Untidy handwriting affects grades
Dr Steve Graham put the speculation on this one firmly to rest! His study of a piece of work of the same standard written in average quality handwriting, beautiful script and messy handwriting showed some shocking results! The beautifully written work – albeit it of the same quality – achieved grades way above those of the messy handwriting. There is more about his shocking statistics here.
Vertical surface for the win!
The vertical surface is one of my intervention favourites! You can take away my tables, but please don’t take away the walls! The vertical is the perfect surface to achieve the optimal hand and wrist position for handwriting. If we give our children a sensory-motor experience of the feeling of the correct position, they are more likely to be able to achieve it and carry it over into function.
I know there are varying opinions on this. But I truly believe that once children are in Grade 1, they should be writing on lines. There seems to be a school of thought that if they have to be thinking about the lines, they can’t focus all their working memory resources on writing their story. I have to say, I have found this to be the opposite. If they have the lines there, they don’t need to continually worry about the sizing of their letters of about keeping their writing straight. So we can see there are different schools of thought on this one and we all need to decide what we are going to do about this.
Handwriting must be good enough, not perfect. We don’t need our children to write with copybook handwriting. They require handwriting that is neat enough to read, fast enough to get what they need to get down in the time, and easy enough that your poor child’s hand isn’t feeling like it is falling off once they have written down their homework or practised those spelling words.

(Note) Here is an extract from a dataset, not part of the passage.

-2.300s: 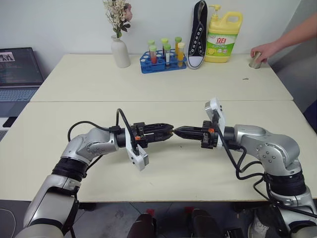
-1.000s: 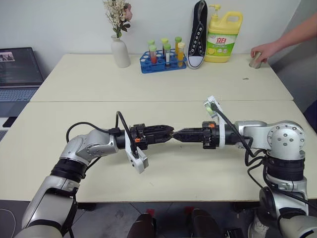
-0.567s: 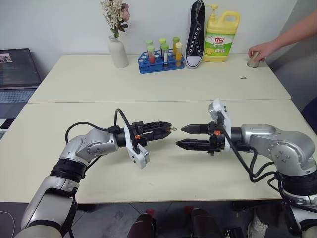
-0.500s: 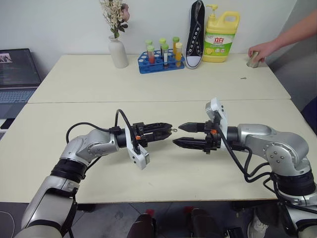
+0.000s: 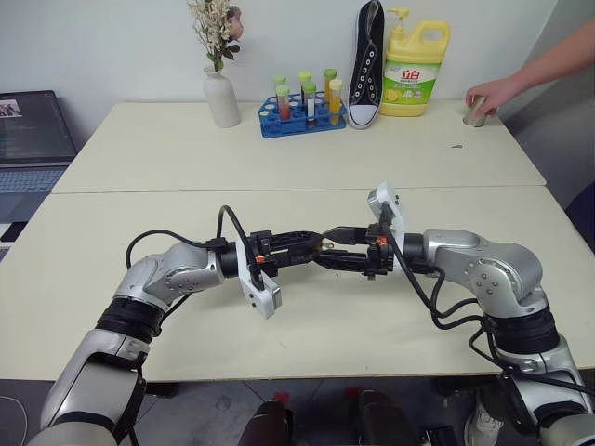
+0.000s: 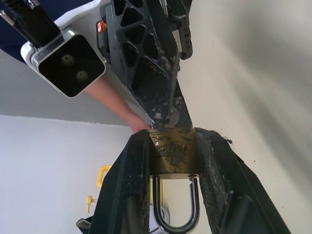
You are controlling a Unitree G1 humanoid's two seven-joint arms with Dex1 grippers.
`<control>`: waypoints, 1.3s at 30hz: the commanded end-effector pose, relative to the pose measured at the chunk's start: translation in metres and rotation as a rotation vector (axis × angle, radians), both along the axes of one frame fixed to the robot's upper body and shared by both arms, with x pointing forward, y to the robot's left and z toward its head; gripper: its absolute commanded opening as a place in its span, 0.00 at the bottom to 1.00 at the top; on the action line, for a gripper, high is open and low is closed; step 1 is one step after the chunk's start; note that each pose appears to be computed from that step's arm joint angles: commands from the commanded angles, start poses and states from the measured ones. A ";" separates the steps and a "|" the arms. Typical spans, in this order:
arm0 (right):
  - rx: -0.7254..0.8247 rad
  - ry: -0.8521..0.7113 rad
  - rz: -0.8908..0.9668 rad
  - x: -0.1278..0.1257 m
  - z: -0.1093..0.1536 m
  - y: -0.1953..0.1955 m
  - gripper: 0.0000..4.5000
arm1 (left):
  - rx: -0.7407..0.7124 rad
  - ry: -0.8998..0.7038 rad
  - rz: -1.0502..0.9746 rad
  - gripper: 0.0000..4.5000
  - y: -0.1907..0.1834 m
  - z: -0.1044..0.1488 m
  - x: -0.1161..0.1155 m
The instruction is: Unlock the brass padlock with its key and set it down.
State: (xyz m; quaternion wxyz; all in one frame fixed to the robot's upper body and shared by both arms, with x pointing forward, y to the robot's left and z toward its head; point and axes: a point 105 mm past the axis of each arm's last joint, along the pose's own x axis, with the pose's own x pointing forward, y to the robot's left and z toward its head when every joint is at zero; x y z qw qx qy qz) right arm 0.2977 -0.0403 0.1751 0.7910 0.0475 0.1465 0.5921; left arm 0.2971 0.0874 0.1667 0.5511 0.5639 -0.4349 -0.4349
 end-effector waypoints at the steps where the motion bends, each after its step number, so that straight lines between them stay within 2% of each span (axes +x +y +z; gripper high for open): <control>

Yes they can! And some of the older kids I have worked with have achieved amazing progress. Motor skills development is not over once a child enters the senior primary phase of schooling. However, there is the one over-riding factor. And that is that the older child has got to want to improve. Not their mother. Not their teacher. Them.
Zig-zags (diagonals) matter
We really can’t expect our children to start with letter formation until they have mastered the basic lines and strokes. While most of them have the vertical and horizontal line under their belts, diagonal lines can be more challenging. It really will help them if we give them exposure and build in the diagonal lines before starting with letter formation.
The verywell family explore motor skills development in kids and how it ultimately lays the foundations for handwriting.
In closing about motor skills development for handwriting
Handwriting is a highly complex task which requires a child to bring together so many different skills. If we want to empower our children with handwriting that is going to carry them through their schooling and beyond, we need to consider providing opportunities for developing all of these foundation skills.